> [Task directions]:
An unaltered copy of every line below is the expected output.

- Opening Delimiter -

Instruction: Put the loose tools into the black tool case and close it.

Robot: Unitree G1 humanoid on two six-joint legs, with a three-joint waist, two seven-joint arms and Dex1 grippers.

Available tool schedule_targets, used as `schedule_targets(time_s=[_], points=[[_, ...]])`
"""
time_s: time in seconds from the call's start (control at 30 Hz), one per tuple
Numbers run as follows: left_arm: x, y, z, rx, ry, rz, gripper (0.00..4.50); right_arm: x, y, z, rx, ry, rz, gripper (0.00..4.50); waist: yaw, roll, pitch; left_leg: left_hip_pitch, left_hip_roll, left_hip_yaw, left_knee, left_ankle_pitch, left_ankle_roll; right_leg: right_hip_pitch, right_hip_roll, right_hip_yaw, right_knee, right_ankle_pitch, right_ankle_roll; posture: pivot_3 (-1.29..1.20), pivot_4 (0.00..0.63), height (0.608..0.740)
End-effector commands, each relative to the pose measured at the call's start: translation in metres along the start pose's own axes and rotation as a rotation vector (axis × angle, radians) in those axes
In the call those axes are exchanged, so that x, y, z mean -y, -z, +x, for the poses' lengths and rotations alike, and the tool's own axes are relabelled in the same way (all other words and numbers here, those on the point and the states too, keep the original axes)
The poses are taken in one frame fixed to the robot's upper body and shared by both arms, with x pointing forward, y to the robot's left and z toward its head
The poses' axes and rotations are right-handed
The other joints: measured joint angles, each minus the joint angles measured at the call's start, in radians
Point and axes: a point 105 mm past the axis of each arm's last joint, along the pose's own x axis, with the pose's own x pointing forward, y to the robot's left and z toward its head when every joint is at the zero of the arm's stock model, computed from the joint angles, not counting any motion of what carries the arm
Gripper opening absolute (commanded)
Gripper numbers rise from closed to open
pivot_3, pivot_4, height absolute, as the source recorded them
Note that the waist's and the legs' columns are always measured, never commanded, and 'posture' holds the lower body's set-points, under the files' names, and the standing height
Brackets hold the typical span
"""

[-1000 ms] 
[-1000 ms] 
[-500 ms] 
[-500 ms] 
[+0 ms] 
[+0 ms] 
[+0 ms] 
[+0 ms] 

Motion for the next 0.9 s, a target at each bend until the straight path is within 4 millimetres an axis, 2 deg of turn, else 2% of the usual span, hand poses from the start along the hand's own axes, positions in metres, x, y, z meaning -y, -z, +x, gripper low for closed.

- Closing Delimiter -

> [Result of this task]:
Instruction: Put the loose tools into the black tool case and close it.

Robot: Unitree G1 humanoid on two six-joint legs, with a three-joint waist, two seven-joint arms and Dex1 grippers.

Available tool schedule_targets, used as `schedule_targets(time_s=[_], points=[[_, ...]])`
"""
time_s: time in seconds from the call's start (control at 30 Hz), one per tuple
Numbers run as follows: left_arm: x, y, z, rx, ry, rz, gripper (0.00..4.50); right_arm: x, y, z, rx, ry, rz, gripper (0.00..4.50); waist: yaw, roll, pitch; left_leg: left_hip_pitch, left_hip_roll, left_hip_yaw, left_knee, left_ankle_pitch, left_ankle_roll; right_leg: right_hip_pitch, right_hip_roll, right_hip_yaw, right_knee, right_ankle_pitch, right_ankle_roll; posture: pivot_3 (-1.29..1.20), pivot_4 (0.00..0.63), height (0.608..0.740)
End-effector commands, each relative to the pose measured at the call's start: translation in metres along the start pose's own axes and rotation as a rotation vector (axis × angle, radians) in those axes
In the call those axes are exchanged, so that x, y, z mean -y, -z, +x, for the poses' lengths and rotations alike, and the tool's own axes are relabelled in the same way (all other words and numbers here, those on the point and the states too, keep the original axes)
The poses are taken in one frame fixed to the robot's upper body and shared by both arms, with x pointing forward, y to the robot's left and z toward its head
The poses' axes and rotations are right-handed
The other joints: measured joint angles, each minus the joint angles measured at the call's start, in radians
Point and axes: a point 105 mm past the axis of each arm's last joint, along the pose's own x axis, with the pose's own x pointing forward, y to the robot's left and z toward its head when every joint is at the zero of the arm's stock model, computed from the joint angles, not counting any motion of what carries the arm
Gripper opening absolute (commanded)
Gripper numbers rise from closed to open
pivot_3, pivot_4, height absolute, as the source recorded them
Note that the waist's and the legs' columns are always measured, never commanded, and 'posture' holds the lower body's set-points, under the files' names, and the standing height
Brackets hold the typical span
"""

[-1000 ms] 
[-1000 ms] 
[-500 ms] 
[-500 ms] 
[+0 ms] 
[+0 ms] 
[+0 ms] 
[+0 ms] 

Motion for the next 0.9 s, a target at each bend until the straight path is within 4 millimetres an axis, 2 deg of turn, else 2% of the usual span, hand poses from the start along the hand's own axes, positions in metres, x, y, z meaning -y, -z, +x, gripper low for closed.

The answer was given in full.